Week 8

July 4, 2018

HELLO!!

In this week, I did some experiments and got some good results. Welcome to Week-8 of Google Summer of Code!

In Brief

Task-2 [Under Discussion]:
  • Open issues for unclear metrics

As last week, this week too the Task-2 is being discussed in the mailing lists.

Task-3 [Almost Done]:
  • Create new chainable functions and classes to calcualte the metrics

    • I know, Almost Done is a weird tag, but it’s true. The new_functions almost good to go as soon as the PR adding them is merged into manuscripts.
    • This week I cleaned up the old code, tested it as a module (earlier they were mere scripts), added comments and function descriptions and over all made the code pretty :P
    • I’ve removed the sample_metrics.ipynb notebook from the manuscripts2 folder and shifted it to Example folder in the main directory. This way we can treat manuscripts2 as a module just like manuscripts.
    • I also made a mistake and forgot to change other files related to the new_functions so the PR is still to be merged, but it has all the necessary files now so that should be soon, I hope!
  • Related PR: grimoirelab-manuscripts/pull/67

  • Example metrics: Sample_metrics.ipynb

Once this PR is merged to the main repo, we will start creating the toolchain required to actually create the reports using these functions. I’ll focus on this during this week.

Task-4 [Closed]:
  • Experiment with visualisations: Plotly, Altair, Seaborn

This task was tagged as closed last week. It was to experiment with different plotting libraries and see which ones we can use.

Task-5 [Under Progress]:
  • Make PRs to add fields into grimoire-elk so as to calculate metrics from enriched indices

I Discussed this with Jesus, Valerio and Alvaro and I’ll be working on adding some more metrics to the GitHub data source in grimoire-elk this week.

Task-6 [Almost Done]:
  • Experiment with Altair

In this task, I had to try out Altair to create interactive HTML charts and static png images to be added in a PDF. I was successful in creating these.

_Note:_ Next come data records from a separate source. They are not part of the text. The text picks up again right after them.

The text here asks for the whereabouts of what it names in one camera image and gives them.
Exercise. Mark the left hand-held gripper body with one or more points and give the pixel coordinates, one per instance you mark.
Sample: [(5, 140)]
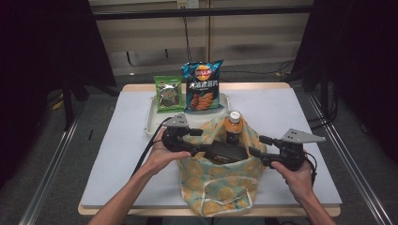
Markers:
[(176, 137)]

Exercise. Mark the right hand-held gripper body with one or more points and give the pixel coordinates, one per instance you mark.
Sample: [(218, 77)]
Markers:
[(291, 153)]

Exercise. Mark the white plastic tray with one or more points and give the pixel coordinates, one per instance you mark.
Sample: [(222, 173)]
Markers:
[(200, 116)]

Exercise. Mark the black box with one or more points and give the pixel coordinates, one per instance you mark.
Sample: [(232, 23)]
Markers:
[(228, 153)]

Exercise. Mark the orange drink bottle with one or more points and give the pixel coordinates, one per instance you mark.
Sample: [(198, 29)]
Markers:
[(233, 128)]

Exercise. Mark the orange-print cloth bag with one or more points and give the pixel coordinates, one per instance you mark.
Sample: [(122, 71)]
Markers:
[(219, 187)]

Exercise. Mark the blue chip bag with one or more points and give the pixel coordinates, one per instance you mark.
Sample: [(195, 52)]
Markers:
[(202, 90)]

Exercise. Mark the green snack packet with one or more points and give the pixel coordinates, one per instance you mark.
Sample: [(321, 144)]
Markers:
[(169, 93)]

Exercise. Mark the person's left hand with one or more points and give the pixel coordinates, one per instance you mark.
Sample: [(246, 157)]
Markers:
[(159, 159)]

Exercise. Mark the person's right hand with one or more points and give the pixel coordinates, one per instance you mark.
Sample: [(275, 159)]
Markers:
[(295, 182)]

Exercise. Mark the white table mat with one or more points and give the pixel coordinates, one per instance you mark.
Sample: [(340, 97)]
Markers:
[(125, 125)]

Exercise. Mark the wooden table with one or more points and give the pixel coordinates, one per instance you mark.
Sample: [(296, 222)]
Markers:
[(250, 86)]

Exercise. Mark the black stand leg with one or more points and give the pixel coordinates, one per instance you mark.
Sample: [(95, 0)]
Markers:
[(67, 106)]

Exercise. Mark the black curtain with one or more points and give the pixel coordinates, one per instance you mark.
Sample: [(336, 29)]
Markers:
[(37, 62), (359, 62)]

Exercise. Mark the black horizontal bar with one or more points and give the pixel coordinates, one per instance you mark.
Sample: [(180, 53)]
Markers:
[(187, 13)]

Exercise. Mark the yellow floor object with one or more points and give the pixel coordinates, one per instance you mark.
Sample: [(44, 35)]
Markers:
[(58, 104)]

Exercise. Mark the aluminium floor rail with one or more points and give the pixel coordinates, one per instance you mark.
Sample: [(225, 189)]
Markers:
[(47, 178), (344, 156)]

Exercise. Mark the white wall socket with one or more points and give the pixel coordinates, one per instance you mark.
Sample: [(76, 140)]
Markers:
[(187, 3)]

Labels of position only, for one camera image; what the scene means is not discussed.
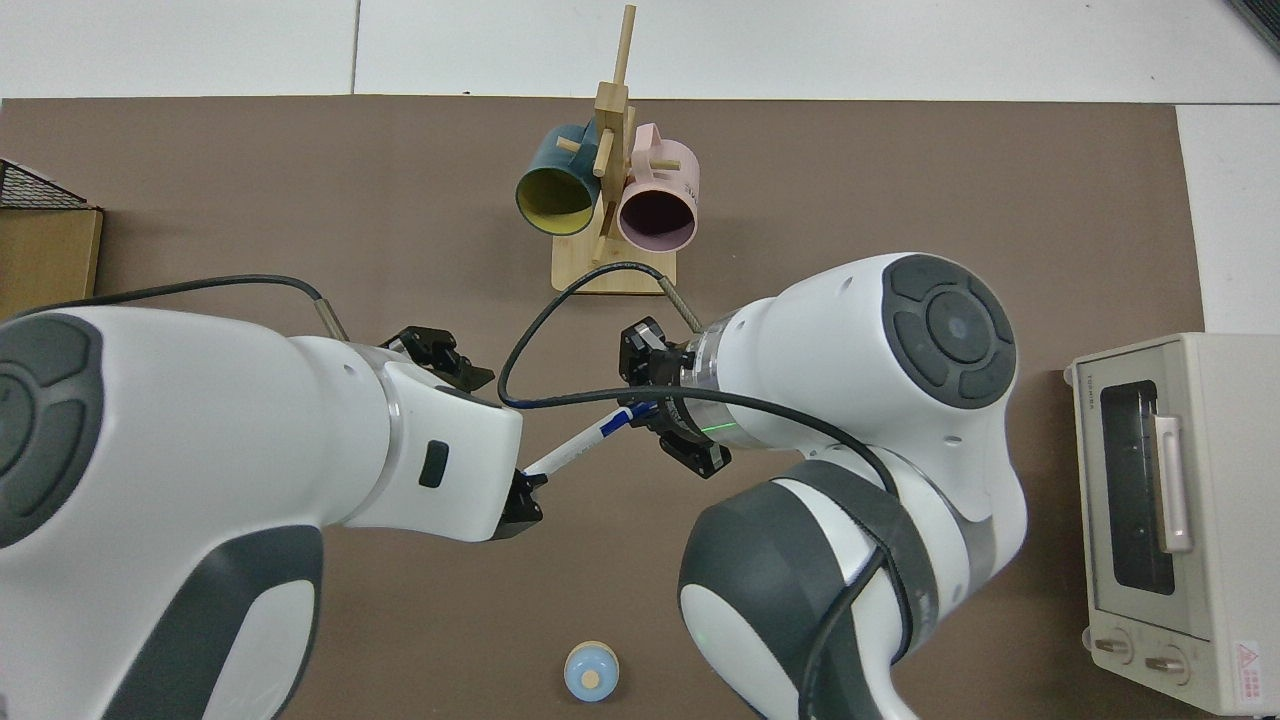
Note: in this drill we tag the brown table cloth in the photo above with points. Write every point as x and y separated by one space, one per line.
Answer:
850 180

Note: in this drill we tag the wooden cup stand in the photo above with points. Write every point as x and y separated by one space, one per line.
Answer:
625 283

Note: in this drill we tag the small blue round bell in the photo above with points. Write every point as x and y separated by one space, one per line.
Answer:
591 672

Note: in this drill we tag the pink cup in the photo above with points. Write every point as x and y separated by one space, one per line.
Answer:
665 175

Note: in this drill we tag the pale toaster oven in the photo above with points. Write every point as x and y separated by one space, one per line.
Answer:
1230 450

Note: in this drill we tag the dark blue cup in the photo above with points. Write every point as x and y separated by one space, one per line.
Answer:
550 160

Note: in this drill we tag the blue and white marker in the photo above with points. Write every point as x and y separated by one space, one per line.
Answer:
580 445

You can see a sample HTML file here

Task-7-A [Completed]:
  • To create PDF of sample static visualisations of the current metrics that manuscripts presents.

I was able to create the PDF, using matplotlib and pandas.plot() method. You can find it here.

Task-7-B [Under Progress]:
  • Create the tool chain to generate the whole report using the new functions

I’ll be working on writing functions to create the above plots along with structuring the report, using the toolchain, this week. The above PDF was generated using this notebook

Other news:
  • With the help of Valerio and Jesus, I submitted a proposal at PyCon India happening in Hyderabad, India on October (5-6). I am super excited!!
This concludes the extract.